You have given a lot of good information. However I am still concerned about the provision in the old lease that was negotiated by the previous owner of a parcel of land that I own. It appears to me to say that a new well can be drilled on that parcel under the provisions of the lease signed by the previous owner. (Please look at my response to your first reply at the beginning of this discussion for the wording on the lease.) So say Chesapeake, or someone else, buys that lease and wants to drill horizontally on the adjacent property without including my parcel in the drilling unit, are they to able to do so under the terms of the old lease?

Thanks for your time and that of other responders to this question.

Kathi

Kathi, I assume that I am correct in the belief that you are HBP under the terms of an existing lease by virtue of an old shallow well drilled on your property prior to your ownership of the property.

RE the lease clause you are concerned with: “The consideration, land rentals, well rentals or royalties paid and to be paid, as herein provided, are and will be accepted by the Lessor as adequate and full consideration for all the rights granted to the Lessee and the further right of drilling or not drilling on the leased premises whether to offset producing wells on adjacent or adjoining lands or otherwise as the Lessee may elect."

I will first state that nothing I say should substitute for the advice of a qualified Attorney; that stated, I will offer my opinion.

Let’s get to the phrase “offset producing wells on adjacent or adjoining lands”.

This refers to the custom of offsetting a well that had been drilled on a neighboring property.

With the “right of capture” a well can be drilled just across the border from your property (in Ohio, I believe that they can drill as close as 330’ from a boundary).

If the company who has the lease on your property chooses to, they can drill an offsetting well on your property – this would be done to prevent the well on the neighboring property from drawing gas or oil from your property.

The phrase “offset producing wells on adjacent or adjoining lands” allows them to protect their rights (and yours) by drilling a well on you that offsets a well drilled close to you on an adjoining property.
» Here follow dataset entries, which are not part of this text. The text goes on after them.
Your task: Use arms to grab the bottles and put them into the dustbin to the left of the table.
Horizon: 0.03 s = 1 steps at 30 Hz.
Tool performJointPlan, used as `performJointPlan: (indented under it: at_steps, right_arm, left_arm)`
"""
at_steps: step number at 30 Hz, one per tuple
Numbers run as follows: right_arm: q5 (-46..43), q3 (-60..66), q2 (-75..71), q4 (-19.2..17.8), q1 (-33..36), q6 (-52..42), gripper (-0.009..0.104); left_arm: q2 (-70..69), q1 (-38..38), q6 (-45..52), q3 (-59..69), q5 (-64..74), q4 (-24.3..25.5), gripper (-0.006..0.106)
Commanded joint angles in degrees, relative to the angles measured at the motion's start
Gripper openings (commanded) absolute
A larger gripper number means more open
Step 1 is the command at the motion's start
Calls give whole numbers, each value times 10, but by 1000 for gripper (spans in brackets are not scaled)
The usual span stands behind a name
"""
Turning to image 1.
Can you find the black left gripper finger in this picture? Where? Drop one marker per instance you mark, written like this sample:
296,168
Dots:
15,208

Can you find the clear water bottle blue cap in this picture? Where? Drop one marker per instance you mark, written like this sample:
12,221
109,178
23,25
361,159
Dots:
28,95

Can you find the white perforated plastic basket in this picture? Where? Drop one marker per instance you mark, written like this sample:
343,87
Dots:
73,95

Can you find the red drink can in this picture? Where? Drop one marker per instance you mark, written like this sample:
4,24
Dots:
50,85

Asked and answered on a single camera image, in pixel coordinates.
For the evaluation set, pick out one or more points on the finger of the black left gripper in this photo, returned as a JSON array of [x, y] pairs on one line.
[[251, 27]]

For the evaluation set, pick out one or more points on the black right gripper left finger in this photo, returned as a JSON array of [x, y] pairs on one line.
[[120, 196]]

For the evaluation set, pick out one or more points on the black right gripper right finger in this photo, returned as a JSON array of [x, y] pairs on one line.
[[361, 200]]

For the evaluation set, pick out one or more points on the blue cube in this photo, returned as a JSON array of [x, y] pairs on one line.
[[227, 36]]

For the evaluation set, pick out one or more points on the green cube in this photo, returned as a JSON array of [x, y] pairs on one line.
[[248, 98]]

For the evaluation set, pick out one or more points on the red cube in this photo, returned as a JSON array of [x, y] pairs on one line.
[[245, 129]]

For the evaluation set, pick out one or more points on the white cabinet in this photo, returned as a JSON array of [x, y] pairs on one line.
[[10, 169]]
It would protect you from a neighbor draining your property.

Adding “or otherwise” to the phrase allows them to also drill anywhere on the property as defined by the lease. I do not see as to how it could ever be construed as to allowing them to directionally drill onto another property and not compensate you.

For the time that the lease was written, the language of the clause was clear and sensible.

I believe that you are reading too much into both the verbiage of the old lease and the intent of the recent law.

It is my opinion that the recent law simply puts in place a mechanism that would allow the state to issue a permit in an uncommon situation where a surface pad would (for logistical reasons) need to be outside of a production unit. There is no mechanism contained within that law that would seem to enable a private entity to confiscate your property for their sole benefit.

The new law makes sense in that it provides a mechanism whereby otherwise stranded gas or oil could be exploited. But, I would expect that this would require an amicable and mutually beneficial settlement between the owner of the surface and the O&G Operator.

The only time that I would expect that it could get sticky is should one entity own the surface and another the subsurface. The person who owns the subsurface might feel that they too have cause for compensation. Since the vertical portion of wells are simply a virtual “pipelines”, it is my opinion that the only way a person who might own the subsurface might have involvement would be in situations such as if the wells interfered with such things as the mining of coal within the vicinity of the wells.

Again, I see no cause for undue concern.